Updated

Travis Pastrana looks normal enough. Seated in zMax Dragway’s media center and wearing shorts, a Red Bull t-shirt and cap, plus bright blue sneakers, he looked like a regular guy about to go work out or maybe take a long bicycle ride on a hot spring day.

Instead, he went out to the zMax parking lot, buckled into his 600-horsepower Dodge Dart Global RallyCross car and became a total madman, electrifying onlookers with four-wheel drifts, smokey burnouts and hair-raising car control. Ultimately, Pastrana literally backed his Dodge into the fence at zMax, not once, but twice. Oh, well. Stuff happens.

The folks at Charlotte Motor Speedway are counting on Pastrana to put on a big show today and tonight at the 1.5-mile track. Pastrana will compete first in the NASCAR Nationwide Series 300 at 2:45 p.m., then the season-opener for the Global RallyCross series at 6 p.m.

And while his long-term future is in NASCAR, there’s no question he’s excited about the Global RallyCross event.

“You’re going to look for zero to 60 in under three seconds, which is absolutely ridiculous,” Pastrana said of his Dodge Dart. “They’re running similar horsepower as the NASCAR cars, but they’re so much lighter and with all-wheel drive, they take off like a rocket ship. Wherever your front-end tires are aimed, that’s where you’re going. It’s definitely a very well-handling machine. I’m looking forward to getting out there.”

Dodge, Hyundai, Ford and Subaru all will be represented Saturday night, and Pastrana said there’s a lot of pressure on the drivers to perform. And that, in turn, ups the performance ante substantially.

“There are a lot of manufacturers putting in a lot of money, and there’s going to be a lot of carnage because every driver is going to try to prove that they are the driver that they want their manufacturer to stick with,” he said.

No question, the action should be compelling.

“It’s going to be absolute carnage because the two corners that are 180 (degrees) at the end of the straightaways, you’re going to be coming about 130 miles per hour to a hairpin,” said Pastrana. “It’s pretty easy to pass someone if you stay on the gas a little longer and just when you use eight tires, it’s always better than four tires so it’s going to be a lot of fun out there.”

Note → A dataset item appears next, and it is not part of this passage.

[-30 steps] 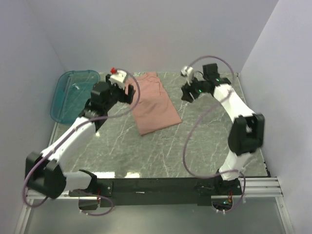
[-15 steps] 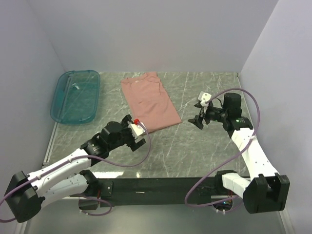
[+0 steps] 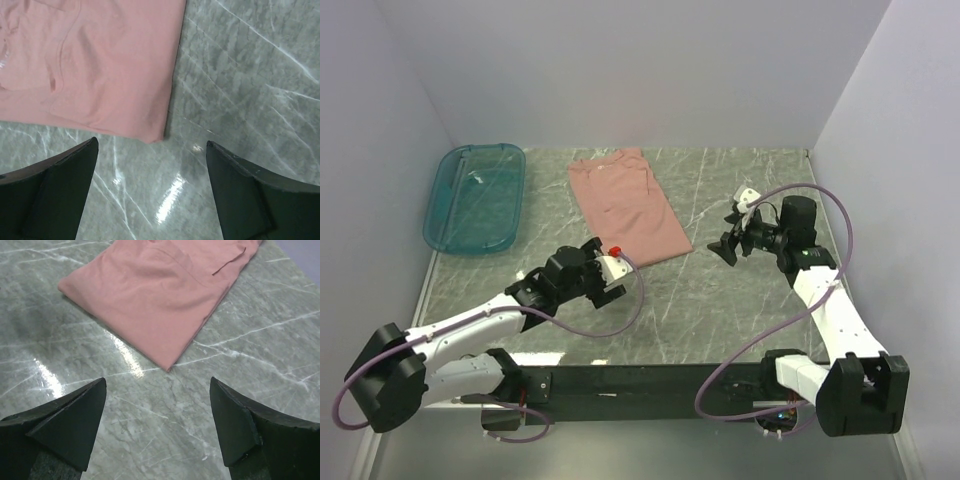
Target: Fold and stack the t-shirts
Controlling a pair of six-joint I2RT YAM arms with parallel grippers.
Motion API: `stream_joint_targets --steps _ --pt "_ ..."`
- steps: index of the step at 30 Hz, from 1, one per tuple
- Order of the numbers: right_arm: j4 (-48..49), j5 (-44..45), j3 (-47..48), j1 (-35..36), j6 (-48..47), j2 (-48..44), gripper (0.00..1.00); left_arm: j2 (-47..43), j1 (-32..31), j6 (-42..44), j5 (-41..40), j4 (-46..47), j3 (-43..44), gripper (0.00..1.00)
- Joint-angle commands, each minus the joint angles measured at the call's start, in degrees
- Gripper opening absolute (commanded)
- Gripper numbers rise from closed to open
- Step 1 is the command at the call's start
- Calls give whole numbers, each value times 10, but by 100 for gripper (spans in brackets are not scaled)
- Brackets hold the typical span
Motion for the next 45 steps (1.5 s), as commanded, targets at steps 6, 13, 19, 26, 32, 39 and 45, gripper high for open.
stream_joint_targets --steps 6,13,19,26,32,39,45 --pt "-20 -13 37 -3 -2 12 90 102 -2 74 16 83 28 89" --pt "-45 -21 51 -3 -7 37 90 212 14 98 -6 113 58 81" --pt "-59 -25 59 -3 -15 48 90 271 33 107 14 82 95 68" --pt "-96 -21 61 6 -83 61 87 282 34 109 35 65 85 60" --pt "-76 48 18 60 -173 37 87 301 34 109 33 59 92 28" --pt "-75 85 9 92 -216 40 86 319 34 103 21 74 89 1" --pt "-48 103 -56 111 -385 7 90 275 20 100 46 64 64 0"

There will be four heat races, with four cars in each of the first three heat races and five cars in the last one. The top two finishers in each heat race will advance to the final.

“Everybody’s sitting door handle to door handle on the grid, and it’s going to be like four missiles going off the line at one time,” said David Binks, who will race alongside Pastrana in the third heat. “It’s spectacular.”

The course will be set up along the frontstretch and pit road at CMS, totaling three-quarters of a mile in length.

“There’s going to be so many lines in so many corners, as well as the real tight, twisty technical corners we’ve got, so I think the fans are going to get to see some fresh new racing that’s going to excite the drivers as much as the fans,” said Binks.

And even though the RallyCross drivers will be driving lightweight pocket rocket subcompacts instead of the much bigger and heavier NASCAR race cars, Pastrana said to expect the boys to have at it.

“I guess to explain RallyCross to the NASCAR fans, picture the last five laps of a NASCAR race, because it’s only a five-lap event, and then picture that every single person on the grid started in the first two rows, and that’s pretty much what you have. It’s Hail Mary, everyone going for it, lot of carnage, and lot of banging,” he said.